→ WHAT YOU WILL DO: From the listing below, copy each line that contains the word "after".
BEGIN RECORDS FOR THIS TASK
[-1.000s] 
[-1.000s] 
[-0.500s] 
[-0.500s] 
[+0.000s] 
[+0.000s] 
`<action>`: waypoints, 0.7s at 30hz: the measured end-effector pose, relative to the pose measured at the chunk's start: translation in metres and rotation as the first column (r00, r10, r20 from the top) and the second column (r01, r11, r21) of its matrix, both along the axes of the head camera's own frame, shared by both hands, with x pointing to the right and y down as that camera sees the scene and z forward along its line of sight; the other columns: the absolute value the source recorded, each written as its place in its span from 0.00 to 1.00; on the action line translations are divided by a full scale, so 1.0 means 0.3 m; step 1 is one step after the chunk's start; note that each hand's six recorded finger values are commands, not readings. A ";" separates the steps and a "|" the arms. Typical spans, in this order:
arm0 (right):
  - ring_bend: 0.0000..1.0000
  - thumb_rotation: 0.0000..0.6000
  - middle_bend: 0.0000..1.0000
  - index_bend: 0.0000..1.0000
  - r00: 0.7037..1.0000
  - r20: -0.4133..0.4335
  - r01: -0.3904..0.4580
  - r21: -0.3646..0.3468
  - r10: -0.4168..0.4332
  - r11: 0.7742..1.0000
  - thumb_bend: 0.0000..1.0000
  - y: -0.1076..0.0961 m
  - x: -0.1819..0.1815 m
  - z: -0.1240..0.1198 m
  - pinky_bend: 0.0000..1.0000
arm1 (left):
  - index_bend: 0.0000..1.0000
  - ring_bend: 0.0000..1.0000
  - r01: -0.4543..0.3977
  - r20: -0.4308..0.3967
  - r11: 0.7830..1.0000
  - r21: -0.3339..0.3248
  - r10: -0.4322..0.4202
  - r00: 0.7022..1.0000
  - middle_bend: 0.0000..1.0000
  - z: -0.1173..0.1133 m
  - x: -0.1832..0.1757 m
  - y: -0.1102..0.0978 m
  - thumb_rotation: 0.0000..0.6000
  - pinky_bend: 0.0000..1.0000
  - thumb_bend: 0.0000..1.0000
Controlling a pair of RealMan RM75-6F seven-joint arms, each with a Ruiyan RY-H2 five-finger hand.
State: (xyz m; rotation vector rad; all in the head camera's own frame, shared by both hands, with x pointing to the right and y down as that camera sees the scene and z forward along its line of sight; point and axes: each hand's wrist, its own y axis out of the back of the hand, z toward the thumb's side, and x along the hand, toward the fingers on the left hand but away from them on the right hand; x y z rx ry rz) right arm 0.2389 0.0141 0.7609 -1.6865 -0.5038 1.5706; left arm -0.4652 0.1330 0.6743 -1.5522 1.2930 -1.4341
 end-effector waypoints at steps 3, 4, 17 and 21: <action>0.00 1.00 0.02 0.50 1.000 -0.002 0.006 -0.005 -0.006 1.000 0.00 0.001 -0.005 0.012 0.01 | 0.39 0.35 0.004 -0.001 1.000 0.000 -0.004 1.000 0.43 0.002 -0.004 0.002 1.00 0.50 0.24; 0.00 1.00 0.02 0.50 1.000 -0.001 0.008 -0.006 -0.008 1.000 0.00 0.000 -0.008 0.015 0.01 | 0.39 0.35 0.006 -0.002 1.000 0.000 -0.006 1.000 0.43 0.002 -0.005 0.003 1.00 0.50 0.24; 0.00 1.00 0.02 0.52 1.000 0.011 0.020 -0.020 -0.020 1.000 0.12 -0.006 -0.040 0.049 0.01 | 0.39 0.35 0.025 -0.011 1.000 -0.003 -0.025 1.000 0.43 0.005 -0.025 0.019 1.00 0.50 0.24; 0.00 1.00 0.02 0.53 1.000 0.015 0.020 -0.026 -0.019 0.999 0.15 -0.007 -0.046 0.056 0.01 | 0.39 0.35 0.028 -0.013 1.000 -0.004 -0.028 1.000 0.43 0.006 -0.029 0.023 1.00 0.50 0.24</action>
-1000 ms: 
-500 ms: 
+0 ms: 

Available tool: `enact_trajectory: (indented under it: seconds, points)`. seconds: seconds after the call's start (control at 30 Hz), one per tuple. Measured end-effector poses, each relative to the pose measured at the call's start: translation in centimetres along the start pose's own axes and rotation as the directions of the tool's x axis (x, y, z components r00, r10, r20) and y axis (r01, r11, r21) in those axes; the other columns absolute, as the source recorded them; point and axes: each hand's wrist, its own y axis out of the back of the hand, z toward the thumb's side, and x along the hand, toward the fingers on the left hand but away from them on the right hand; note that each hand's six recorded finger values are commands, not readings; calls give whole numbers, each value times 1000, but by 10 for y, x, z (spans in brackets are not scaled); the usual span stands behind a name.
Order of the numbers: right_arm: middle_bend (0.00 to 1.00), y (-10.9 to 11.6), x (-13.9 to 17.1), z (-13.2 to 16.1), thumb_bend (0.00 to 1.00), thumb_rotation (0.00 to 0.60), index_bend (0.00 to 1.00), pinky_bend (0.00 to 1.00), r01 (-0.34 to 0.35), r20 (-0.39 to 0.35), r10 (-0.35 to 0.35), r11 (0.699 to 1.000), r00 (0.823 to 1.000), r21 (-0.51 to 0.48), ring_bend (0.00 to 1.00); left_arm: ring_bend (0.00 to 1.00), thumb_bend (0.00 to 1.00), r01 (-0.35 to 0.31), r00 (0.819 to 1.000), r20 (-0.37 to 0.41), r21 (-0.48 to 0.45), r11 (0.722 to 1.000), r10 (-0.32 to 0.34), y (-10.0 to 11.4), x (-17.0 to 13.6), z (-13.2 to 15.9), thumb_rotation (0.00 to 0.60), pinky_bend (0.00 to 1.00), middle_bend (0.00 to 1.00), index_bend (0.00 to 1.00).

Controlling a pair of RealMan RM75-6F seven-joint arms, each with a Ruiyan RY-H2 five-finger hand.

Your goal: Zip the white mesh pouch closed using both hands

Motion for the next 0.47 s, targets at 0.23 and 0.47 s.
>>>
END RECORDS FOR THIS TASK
→ TASK RESULT:
`<action>`: waypoints, 0.7s at 30hz: the measured end-effector pose, relative to the pose measured at the chunk's start: translation in metres and rotation as the first column (r00, r10, r20 from the top) and the second column (r01, r11, r21) of its matrix, both along the axes of the head camera's own frame, shared by both hands, with x pointing to the right and y down as that camera sees the scene and z forward along its line of sight; the other columns: the absolute value the source recorded, each written as its place in its span from 0.00 to 1.00; on the action line translations are divided by a full scale, so 1.0 means 0.3 m; step 1 is one step after the chunk's start; note that each hand's six recorded finger values are commands, not readings. A ";" separates the steps and a "|" the arms. Typical spans, in this order:
Available tool: `enact_trajectory: (indented under it: seconds, points)`. seconds: seconds after the call's start (control at 30 Hz), one per tuple. Measured end-effector poses, each relative to the pose measured at the call's start: translation in centimetres along the start pose's own axes and rotation as the directions of the tool's x axis (x, y, z components r00, r10, r20) and y axis (r01, r11, r21) in those axes; the other columns absolute, as the source recorded them; point and axes: each hand's wrist, its own y axis out of the back of the hand, z toward the thumb's side, and x along the hand, toward the fingers on the left hand but away from them on the right hand; note that each hand's six recorded finger values are commands, not readings; calls give whole numbers, each value times 1000, but by 10 for y, x, z (spans in brackets are not scaled); the usual span stands behind a name.

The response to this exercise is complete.